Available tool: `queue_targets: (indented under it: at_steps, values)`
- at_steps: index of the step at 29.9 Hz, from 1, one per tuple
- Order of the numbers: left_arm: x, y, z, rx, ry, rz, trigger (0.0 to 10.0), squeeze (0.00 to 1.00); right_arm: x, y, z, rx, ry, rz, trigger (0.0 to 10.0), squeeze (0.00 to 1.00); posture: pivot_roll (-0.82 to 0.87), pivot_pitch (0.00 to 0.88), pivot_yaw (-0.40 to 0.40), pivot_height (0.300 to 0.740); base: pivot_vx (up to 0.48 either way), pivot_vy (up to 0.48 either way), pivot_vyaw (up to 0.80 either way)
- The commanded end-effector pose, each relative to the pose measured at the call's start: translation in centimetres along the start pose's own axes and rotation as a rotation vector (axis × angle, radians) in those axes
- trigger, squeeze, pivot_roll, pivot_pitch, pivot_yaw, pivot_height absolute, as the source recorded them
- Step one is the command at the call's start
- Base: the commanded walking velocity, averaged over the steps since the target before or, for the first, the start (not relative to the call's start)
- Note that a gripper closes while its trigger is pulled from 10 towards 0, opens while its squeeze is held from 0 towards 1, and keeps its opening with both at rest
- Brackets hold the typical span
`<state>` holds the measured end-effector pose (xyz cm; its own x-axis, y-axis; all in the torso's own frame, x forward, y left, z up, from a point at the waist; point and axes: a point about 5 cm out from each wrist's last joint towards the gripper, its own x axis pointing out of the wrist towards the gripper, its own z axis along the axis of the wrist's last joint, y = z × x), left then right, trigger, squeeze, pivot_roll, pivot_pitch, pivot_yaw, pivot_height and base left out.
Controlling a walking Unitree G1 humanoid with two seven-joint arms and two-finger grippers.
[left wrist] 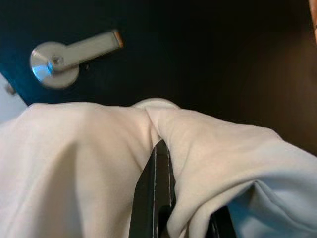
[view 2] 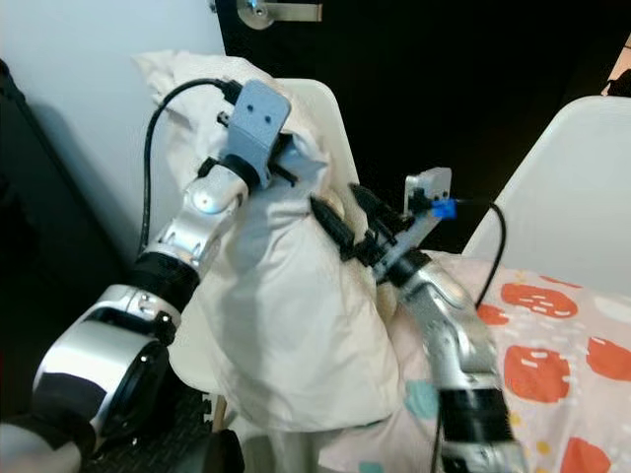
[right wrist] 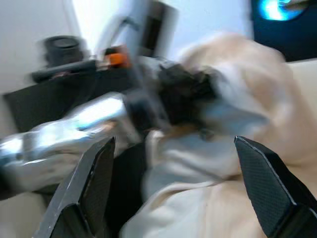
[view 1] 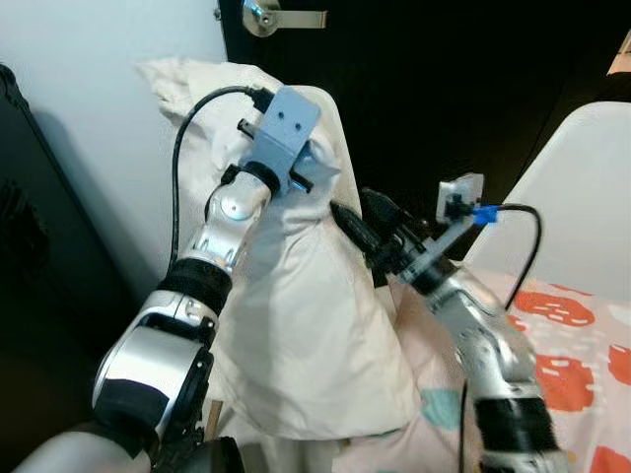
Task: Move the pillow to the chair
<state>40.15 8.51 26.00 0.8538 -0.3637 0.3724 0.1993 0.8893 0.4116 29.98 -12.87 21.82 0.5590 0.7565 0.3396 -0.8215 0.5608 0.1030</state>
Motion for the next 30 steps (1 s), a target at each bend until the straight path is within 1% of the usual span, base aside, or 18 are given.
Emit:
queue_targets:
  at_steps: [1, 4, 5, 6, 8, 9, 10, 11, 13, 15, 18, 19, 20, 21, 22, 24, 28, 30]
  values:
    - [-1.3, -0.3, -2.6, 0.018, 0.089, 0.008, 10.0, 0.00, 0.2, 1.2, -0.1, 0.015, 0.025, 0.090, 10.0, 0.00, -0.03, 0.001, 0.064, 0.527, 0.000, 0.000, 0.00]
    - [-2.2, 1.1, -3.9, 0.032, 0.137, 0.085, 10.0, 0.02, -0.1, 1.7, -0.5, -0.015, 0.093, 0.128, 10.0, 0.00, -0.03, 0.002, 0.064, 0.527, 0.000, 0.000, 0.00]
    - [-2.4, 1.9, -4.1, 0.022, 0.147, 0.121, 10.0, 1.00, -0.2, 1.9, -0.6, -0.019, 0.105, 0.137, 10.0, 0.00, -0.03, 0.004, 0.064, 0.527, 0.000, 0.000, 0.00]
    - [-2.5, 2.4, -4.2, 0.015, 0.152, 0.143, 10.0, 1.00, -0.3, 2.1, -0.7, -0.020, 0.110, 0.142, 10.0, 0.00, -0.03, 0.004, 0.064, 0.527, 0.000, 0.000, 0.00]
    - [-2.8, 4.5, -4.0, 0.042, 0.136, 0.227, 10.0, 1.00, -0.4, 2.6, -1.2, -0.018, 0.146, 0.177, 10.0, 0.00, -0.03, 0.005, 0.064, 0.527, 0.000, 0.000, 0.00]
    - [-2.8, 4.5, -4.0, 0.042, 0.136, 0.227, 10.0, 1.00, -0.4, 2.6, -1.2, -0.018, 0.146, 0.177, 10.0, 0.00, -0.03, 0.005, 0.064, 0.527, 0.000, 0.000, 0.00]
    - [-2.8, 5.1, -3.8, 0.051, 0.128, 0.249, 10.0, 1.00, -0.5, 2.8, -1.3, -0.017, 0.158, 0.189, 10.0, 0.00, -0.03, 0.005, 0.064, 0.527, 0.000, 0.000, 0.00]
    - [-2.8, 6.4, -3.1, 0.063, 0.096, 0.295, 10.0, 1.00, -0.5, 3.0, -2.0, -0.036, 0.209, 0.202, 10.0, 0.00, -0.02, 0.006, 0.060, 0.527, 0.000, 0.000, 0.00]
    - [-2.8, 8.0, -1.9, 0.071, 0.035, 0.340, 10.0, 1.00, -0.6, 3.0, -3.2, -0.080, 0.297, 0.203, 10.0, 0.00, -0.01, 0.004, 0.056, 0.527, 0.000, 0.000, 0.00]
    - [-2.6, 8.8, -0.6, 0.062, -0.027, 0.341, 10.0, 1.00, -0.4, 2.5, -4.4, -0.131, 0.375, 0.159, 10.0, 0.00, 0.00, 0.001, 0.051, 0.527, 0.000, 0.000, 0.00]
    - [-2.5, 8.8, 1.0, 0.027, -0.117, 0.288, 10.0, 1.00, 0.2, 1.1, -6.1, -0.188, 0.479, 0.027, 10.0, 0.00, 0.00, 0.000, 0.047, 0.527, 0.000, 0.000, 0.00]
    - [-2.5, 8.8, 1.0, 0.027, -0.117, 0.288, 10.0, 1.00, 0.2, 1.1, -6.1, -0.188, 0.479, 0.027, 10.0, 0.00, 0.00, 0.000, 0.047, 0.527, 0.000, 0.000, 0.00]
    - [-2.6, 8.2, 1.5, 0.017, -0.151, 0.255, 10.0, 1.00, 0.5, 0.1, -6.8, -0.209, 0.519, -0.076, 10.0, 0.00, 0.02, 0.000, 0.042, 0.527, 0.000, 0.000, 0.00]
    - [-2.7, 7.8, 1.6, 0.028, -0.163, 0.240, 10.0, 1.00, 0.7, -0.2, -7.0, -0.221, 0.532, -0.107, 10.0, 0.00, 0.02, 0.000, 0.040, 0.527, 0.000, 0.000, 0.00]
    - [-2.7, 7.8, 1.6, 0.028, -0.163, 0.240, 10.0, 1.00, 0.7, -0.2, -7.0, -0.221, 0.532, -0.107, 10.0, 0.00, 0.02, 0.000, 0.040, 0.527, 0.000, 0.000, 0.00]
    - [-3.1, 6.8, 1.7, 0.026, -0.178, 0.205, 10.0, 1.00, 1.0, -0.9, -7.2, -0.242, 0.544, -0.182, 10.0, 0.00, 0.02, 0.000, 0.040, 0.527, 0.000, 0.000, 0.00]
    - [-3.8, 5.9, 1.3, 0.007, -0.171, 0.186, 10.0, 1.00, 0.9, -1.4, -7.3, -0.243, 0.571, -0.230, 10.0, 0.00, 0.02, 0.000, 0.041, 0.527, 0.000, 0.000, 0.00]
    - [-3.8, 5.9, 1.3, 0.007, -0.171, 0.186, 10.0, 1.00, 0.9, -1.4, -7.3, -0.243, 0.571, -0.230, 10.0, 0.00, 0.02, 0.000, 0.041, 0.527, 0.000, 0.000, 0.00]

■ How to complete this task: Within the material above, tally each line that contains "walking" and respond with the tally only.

■ Exercise output: 2